Client Management Suite

 View Only

  • 1.  Patch Management Inconsistency (?)

    Posted Jan 26, 2011 12:37 PM

    We are rolling out Patch Management and testing on an initial sample of computers. I have one computer driving me crazy as Patch Management reports it as "vulnerable" to 11 older (2007-2010) updates (MS10-020, for example), but when I look in add/remove programs on the computer, these updates are installed. If I pull up the Software Summary for that computer in Resource Manager, it also shows the updates as being installed with a date (1/12) that is consistent with when we first started rolling out to this test group. So it appears that PM may have installed the patches and the client updated its inventory, but something still hasn't kicked in that tells the vulnerability scan that they are installed (?). I've atttached inventory reports with the updates highlighted.

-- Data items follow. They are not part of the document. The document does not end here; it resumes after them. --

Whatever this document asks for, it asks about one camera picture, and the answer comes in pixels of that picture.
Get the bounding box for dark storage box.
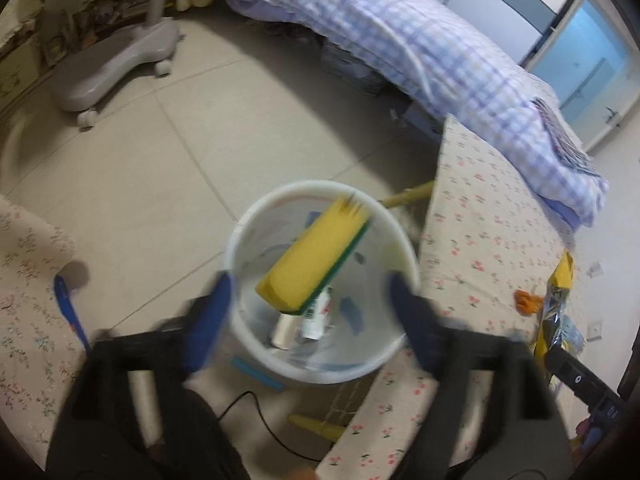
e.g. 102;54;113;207
320;40;388;96

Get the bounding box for blue glass door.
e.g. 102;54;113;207
530;0;640;146

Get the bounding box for grey striped scarf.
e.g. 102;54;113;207
530;96;601;178

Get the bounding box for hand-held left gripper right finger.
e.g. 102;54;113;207
387;272;573;480

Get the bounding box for blue pen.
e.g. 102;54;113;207
53;275;92;356

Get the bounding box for orange clip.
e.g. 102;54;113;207
515;290;543;316

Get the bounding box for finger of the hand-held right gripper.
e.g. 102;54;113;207
546;345;608;401

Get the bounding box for white plastic bucket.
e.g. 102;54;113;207
223;180;421;385

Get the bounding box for blue flat strip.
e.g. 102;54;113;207
231;356;286;393

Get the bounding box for sliding wardrobe doors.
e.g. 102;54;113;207
390;0;591;68

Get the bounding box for blue plaid blanket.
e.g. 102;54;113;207
207;0;610;228

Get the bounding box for white squeeze tube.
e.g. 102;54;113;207
300;287;335;341

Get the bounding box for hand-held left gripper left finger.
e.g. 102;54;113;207
47;270;236;480

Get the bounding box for cluttered wooden shelf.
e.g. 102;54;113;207
0;0;101;111

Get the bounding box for cherry print tablecloth table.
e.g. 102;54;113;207
315;114;591;480

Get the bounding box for yellow green sponge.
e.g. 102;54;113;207
255;195;372;317

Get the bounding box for yellow snack bag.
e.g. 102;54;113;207
534;250;586;391

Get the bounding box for pale floral cloth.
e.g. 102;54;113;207
0;195;96;441

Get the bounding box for black cable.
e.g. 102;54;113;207
217;391;326;463

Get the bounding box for purple blanket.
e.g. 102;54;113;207
222;0;301;23

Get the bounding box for yellow table leg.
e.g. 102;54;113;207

I did find 2 updates on the "vulnerable" list that were not on the "installed" list (MS10-060 and KB-982524), but the rest are on both lists. Client logs, however, say "No software updates require installation" every time the maintenance window opens. Is there some simple way to get this reconciled so this computer does not show up as "vulnerable"? Don't want to open a support case for one computer if it's something I've overlooked!   I'd ha    

    Attachment(s)

    pdf
    152469 Installed.pdf   83 KB 1 version
    pdf
    152469 Vulnerable.pdf   52 KB 1 version


  • 2.  RE: Patch Management Inconsistency (?)

    Posted Jan 26, 2011 12:54 PM

    If you follow the steps in this KB, does it resolve your issue?  This guides you through forcing a new patch inventory to be reported to the NS:

    http://www.symantec.com/business/support/index?page=content&id=HOWTO10539



  • 3.  RE: Patch Management Inconsistency (?)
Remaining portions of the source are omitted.